Educational/ Dining Table
Providing an outlet for the younger generation to be exposed to nature and to develop an early sense of responsibility for the environment is key to building a community that values sustainability. Sunpin Solar sanded a table which would be used by children and adults who visit the site in the future. The table would be where future campers and students on field trips will dine and learn about nature and sustainability practices.
Removing Harmful Weeds
Weeds grow fast and consume a large amount of nutrients, water, and space, causing plants and baby trees to die. In the summer, the weeds dry up and easily become a fire hazard. Pulling weeds allow various useful species, such as purplehead flowers and allows for fruit trees to thrive. The dried weeds would be packed into bales of hay for various purposes across the site. The extra space and nutrients in the soil also gives room for the seed balls we made to grow.
Planting a Tree
Every 2 seconds, humanity destroy an area of forest roughly the size of a football field for building material, paper, or land according to studies published by One Tree Planted. Though there are heavy reforestation projects in place, the efforts do not exactly compensate for 80% of the world’s forests that are already destroyed.
At Earthroots, our team worked hard to plant a tree.

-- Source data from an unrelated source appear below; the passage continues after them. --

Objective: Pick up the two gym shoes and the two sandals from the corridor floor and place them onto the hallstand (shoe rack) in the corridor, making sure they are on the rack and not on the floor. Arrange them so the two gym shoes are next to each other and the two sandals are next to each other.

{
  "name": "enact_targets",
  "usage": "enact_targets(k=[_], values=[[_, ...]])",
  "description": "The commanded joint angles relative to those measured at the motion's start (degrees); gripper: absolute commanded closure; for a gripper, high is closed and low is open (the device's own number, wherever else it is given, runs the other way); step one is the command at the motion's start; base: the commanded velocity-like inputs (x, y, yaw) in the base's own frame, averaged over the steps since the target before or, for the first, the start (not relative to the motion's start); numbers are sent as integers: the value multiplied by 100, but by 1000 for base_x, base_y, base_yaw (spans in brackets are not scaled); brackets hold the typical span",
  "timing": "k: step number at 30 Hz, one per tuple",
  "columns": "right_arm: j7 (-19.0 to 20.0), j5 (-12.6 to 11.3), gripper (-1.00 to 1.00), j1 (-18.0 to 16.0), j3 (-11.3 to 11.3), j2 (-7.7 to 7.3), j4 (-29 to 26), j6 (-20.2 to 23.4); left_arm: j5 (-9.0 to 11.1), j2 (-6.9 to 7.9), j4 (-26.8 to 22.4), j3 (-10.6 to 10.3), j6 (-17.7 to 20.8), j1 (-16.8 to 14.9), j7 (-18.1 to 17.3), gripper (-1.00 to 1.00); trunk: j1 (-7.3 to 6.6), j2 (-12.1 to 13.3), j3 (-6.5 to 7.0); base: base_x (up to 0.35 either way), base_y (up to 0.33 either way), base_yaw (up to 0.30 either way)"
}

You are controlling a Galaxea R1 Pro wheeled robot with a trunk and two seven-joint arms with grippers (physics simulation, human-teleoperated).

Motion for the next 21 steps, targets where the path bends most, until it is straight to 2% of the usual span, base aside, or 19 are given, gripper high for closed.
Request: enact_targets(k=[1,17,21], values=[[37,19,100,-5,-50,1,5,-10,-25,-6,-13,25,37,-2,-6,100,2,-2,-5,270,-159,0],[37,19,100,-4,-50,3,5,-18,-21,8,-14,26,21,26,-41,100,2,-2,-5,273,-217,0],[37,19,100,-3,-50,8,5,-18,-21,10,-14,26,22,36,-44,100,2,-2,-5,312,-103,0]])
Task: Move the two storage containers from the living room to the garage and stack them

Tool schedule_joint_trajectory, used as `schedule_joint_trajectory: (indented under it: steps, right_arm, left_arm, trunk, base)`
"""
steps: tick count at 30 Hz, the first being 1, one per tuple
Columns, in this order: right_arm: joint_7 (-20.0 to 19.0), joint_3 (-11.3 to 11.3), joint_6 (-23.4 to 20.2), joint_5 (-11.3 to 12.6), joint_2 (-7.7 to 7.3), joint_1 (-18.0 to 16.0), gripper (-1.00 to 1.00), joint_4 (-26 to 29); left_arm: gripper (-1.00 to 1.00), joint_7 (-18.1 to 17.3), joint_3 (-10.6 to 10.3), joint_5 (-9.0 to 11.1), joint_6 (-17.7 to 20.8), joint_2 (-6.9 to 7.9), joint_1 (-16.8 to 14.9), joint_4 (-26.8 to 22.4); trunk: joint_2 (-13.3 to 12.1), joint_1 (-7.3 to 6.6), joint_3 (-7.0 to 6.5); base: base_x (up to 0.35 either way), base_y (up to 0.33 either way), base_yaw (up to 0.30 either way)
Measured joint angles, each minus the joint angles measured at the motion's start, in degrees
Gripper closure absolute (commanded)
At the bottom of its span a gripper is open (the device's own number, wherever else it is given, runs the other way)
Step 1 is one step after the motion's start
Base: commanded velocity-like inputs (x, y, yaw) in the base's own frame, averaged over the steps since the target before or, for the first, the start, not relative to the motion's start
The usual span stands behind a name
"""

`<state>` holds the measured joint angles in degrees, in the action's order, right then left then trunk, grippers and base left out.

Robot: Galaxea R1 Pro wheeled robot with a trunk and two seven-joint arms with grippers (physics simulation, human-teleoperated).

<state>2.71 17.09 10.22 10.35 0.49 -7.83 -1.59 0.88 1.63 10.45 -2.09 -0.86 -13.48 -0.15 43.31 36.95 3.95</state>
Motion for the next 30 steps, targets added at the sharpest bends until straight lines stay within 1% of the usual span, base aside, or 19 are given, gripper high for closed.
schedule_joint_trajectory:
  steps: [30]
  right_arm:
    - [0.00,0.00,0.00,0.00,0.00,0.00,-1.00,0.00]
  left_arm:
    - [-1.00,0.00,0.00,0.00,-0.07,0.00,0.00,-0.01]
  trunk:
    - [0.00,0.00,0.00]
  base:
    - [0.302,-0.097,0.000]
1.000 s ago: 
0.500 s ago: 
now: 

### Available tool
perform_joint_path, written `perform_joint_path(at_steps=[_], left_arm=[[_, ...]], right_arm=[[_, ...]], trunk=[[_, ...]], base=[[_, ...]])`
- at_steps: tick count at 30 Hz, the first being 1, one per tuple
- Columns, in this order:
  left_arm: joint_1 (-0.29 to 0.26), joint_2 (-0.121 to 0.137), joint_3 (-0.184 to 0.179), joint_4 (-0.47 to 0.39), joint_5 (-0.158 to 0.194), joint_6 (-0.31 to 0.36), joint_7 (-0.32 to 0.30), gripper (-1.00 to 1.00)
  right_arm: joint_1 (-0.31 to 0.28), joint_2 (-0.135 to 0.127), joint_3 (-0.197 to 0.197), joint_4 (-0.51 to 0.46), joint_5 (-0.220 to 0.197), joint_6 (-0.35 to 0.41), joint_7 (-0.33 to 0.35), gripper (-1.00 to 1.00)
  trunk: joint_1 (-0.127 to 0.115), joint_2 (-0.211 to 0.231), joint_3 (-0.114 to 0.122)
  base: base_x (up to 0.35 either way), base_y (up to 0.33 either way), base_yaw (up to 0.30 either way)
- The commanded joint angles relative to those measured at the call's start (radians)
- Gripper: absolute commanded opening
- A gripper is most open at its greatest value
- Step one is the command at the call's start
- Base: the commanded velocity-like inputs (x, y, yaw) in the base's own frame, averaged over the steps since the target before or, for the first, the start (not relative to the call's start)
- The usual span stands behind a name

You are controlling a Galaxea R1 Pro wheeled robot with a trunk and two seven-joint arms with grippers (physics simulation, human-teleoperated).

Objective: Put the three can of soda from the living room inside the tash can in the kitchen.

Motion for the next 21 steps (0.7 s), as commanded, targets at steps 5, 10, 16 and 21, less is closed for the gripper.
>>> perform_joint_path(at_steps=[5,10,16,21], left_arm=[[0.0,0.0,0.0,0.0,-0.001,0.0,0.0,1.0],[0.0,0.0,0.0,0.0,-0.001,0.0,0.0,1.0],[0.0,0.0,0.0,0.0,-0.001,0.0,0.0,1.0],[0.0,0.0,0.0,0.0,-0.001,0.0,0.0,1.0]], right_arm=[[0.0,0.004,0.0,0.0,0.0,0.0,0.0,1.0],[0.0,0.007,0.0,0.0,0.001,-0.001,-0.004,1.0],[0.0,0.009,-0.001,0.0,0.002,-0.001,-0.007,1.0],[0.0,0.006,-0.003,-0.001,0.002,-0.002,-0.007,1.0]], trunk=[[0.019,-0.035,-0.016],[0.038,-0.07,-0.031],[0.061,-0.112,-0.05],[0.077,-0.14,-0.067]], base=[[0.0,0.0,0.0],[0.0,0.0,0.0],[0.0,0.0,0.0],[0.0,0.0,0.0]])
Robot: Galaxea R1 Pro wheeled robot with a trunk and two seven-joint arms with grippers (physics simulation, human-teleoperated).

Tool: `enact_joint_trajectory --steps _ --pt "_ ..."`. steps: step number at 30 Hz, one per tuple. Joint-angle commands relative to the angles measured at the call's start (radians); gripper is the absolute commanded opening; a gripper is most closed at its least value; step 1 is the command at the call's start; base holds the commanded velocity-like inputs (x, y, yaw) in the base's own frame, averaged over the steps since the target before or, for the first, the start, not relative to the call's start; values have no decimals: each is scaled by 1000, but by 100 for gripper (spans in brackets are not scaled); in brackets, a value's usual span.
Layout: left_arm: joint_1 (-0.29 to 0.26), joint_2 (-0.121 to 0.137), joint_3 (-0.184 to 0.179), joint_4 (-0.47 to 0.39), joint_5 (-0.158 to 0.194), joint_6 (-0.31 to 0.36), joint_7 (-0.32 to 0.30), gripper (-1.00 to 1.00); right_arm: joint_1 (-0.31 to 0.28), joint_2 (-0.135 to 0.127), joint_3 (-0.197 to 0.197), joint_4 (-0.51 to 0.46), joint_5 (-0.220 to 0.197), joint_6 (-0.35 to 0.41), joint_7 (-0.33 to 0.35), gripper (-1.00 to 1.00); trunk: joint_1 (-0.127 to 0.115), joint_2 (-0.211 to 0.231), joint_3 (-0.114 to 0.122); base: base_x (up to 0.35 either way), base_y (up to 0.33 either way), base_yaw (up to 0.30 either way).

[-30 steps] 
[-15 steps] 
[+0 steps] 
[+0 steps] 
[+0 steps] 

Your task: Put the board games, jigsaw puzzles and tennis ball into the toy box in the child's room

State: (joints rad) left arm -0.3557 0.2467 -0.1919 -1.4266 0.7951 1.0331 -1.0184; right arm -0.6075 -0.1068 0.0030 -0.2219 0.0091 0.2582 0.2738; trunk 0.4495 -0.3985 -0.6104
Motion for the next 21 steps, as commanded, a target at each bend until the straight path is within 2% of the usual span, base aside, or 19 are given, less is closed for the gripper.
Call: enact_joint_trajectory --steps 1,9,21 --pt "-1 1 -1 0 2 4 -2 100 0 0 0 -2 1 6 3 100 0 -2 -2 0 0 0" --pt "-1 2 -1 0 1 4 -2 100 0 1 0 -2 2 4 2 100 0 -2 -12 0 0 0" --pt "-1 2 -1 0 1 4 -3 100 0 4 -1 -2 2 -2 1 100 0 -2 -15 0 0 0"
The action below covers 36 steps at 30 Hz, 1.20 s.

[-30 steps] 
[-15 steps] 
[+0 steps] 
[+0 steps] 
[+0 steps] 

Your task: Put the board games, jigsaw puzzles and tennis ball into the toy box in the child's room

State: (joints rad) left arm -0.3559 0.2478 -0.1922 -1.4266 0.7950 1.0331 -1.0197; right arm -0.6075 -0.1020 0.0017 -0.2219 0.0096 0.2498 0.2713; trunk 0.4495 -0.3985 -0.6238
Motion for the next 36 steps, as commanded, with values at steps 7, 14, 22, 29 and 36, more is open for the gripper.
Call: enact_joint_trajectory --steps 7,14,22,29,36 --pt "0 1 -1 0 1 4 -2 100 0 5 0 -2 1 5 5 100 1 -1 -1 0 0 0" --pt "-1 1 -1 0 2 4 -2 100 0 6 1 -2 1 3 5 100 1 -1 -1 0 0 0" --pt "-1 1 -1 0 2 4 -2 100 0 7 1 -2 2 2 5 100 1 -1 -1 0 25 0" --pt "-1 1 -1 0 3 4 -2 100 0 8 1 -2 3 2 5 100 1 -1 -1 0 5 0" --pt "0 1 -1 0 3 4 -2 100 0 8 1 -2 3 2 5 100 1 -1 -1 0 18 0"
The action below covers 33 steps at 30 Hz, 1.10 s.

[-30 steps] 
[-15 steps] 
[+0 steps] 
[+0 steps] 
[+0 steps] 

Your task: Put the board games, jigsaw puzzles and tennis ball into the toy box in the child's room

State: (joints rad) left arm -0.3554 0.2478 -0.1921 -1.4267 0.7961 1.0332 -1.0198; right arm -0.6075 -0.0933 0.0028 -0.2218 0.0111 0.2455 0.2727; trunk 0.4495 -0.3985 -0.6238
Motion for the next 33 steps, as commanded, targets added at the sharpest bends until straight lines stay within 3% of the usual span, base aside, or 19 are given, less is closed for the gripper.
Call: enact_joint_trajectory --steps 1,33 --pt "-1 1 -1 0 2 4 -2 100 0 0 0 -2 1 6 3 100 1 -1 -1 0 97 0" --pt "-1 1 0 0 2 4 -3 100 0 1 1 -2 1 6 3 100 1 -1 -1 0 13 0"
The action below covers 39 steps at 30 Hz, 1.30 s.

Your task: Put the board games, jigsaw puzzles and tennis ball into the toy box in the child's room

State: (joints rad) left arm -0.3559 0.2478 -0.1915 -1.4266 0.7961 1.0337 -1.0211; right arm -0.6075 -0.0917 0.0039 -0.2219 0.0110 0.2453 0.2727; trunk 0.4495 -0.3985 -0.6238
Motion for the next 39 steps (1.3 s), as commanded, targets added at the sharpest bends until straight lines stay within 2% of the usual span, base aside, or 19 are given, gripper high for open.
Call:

The single tree may not have a major impact on reforestation efforts, but it will serve as a small step and an example for future students about the hard work and years needed to produce the natural resources in which humanity so often takes for granted.
Solar Panel Donation
Sunpin Solar donated a solar panel to the Earthroots site, which would be used to power the site’s supply shed. The storage shed is currently lit with only a small lamp, making it dangerous to navigate through, and hard to organize effectively. With the future lighting system powered by the solar panel, Earthroots will be able to better utilize the storage room and operate it without safety hazards.
Sunpin Solar’s experience at Earthroots continues to teach us to value nature and uphold our responsibility to protect our planet. Earthroots is an inspiring organization, as seen in its efforts to completely reduce waste, even though they are already upholding so many environmental responsibilities and projects. Our team is proud to have been able to contribute and work on so many projects that will in turn help educate and inspire the younger generation to become more environmentally aware and take action.